*Work to be completed*. Repeat the whole listing below precisely. Omit all pictures.

*Given material*.
········

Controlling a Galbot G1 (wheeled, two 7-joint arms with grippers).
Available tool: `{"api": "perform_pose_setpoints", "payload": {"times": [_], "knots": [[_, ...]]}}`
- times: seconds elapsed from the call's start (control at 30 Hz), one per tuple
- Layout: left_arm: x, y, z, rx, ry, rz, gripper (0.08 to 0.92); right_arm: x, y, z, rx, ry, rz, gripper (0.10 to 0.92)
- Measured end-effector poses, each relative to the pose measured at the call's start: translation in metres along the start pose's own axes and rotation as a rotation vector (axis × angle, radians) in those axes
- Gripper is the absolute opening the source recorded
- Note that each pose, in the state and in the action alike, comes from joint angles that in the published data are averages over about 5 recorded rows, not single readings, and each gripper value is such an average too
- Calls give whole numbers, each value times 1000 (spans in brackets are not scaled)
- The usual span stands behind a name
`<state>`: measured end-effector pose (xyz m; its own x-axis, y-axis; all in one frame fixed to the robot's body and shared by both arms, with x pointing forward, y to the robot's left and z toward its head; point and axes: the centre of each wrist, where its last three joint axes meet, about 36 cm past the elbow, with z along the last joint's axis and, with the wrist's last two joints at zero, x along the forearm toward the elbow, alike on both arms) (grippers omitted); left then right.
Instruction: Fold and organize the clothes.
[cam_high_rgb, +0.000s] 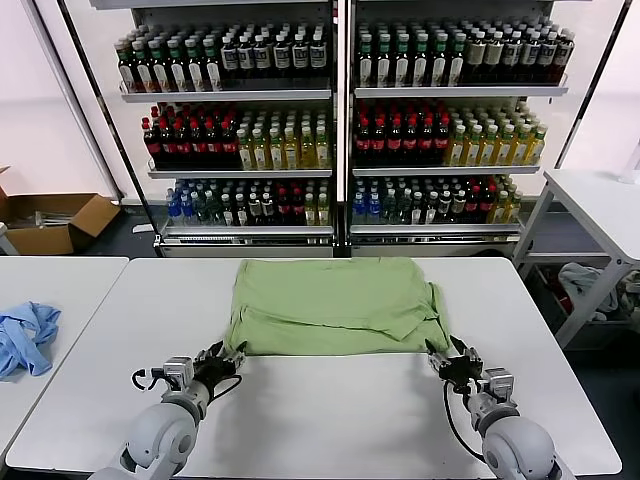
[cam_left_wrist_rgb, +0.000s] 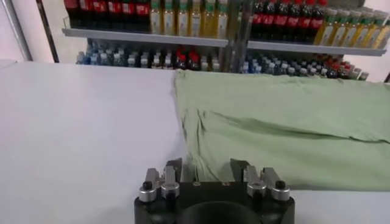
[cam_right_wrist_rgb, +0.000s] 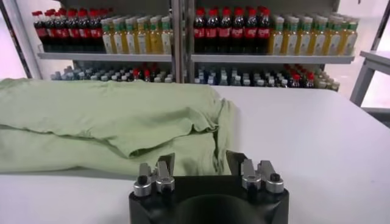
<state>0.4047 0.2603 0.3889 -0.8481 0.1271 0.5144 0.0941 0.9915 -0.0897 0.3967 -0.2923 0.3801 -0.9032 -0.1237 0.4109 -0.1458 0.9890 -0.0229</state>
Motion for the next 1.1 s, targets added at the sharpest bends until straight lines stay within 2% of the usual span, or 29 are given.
{"api": "perform_pose_setpoints", "payload": {"times": [0.13, 0.37, 0.53, 0.83, 1.1], "knots": [[2, -1, 3, -5, 6, 9, 428, -3, 0, -1, 14, 6, -6, 454], [3, -2, 6, -21, 10, 25, 229, -4, -2, 0, 35, 14, -8, 255], [6, -4, 10, -37, 2, 39, 100, -1, -5, -1, 45, 13, -6, 131], [18, -1, 5, -61, -31, 18, 80, 18, -10, -12, 67, 11, -7, 117], [51, -1, 8, -104, -29, -36, 80, 55, -3, -20, 116, 23, -45, 117]]}}
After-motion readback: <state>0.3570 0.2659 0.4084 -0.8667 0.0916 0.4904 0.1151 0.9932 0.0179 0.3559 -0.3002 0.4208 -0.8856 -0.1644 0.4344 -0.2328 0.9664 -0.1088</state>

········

*Response to this exercise*.
Controlling a Galbot G1 (wheeled, two 7-joint arms with grippers).
Available tool: `{"api": "perform_pose_setpoints", "payload": {"times": [_], "knots": [[_, ...]]}}`
- times: seconds elapsed from the call's start (control at 30 Hz), one per tuple
- Layout: left_arm: x, y, z, rx, ry, rz, gripper (0.08 to 0.92); right_arm: x, y, z, rx, ry, rz, gripper (0.10 to 0.92)
- Measured end-effector poses, each relative to the pose measured at the call's start: translation in metres along the start pose's own axes and rotation as a rotation vector (axis × angle, radians) in those axes
- Gripper is the absolute opening the source recorded
- Note that each pose, in the state and in the action alike, comes from joint angles that in the published data are averages over about 5 recorded rows, not single readings, and each gripper value is such an average too
- Calls give whole numbers, each value times 1000 (spans in brackets are not scaled)
- The usual span stands behind a name
`<state>`: measured end-effector pose (xyz m; its own x-axis, y-axis; all in one frame fixed to the robot's body and shared by both arms, with x pointing forward, y to the robot's left and z toward its head; point and axes: the centre of each wrist, where its last three joint axes meet, about 36 cm past the elbow, with z along the last joint's axis and, with the wrist's last two joints at zero, x along the forearm toward the elbow, alike on both arms) (grippers omitted); left then right.
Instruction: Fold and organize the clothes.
[cam_high_rgb, +0.000s] 
[cam_left_wrist_rgb, +0.000s] 
[cam_right_wrist_rgb, +0.000s] 
<state>0.4047 0.2603 0.3889 -0.8481 0.1271 0.5144 0.0941 0.9915 -0.0897 0.3967 -0.2923 0.3801 -0.9032 -0.1237 0.4109 -0.1458 0.9890 -0.0229</state>
Motion for the next 1.1 s, targets added at the sharpest bends until straight lines stay within 2% of the usual span, or 29 are given.
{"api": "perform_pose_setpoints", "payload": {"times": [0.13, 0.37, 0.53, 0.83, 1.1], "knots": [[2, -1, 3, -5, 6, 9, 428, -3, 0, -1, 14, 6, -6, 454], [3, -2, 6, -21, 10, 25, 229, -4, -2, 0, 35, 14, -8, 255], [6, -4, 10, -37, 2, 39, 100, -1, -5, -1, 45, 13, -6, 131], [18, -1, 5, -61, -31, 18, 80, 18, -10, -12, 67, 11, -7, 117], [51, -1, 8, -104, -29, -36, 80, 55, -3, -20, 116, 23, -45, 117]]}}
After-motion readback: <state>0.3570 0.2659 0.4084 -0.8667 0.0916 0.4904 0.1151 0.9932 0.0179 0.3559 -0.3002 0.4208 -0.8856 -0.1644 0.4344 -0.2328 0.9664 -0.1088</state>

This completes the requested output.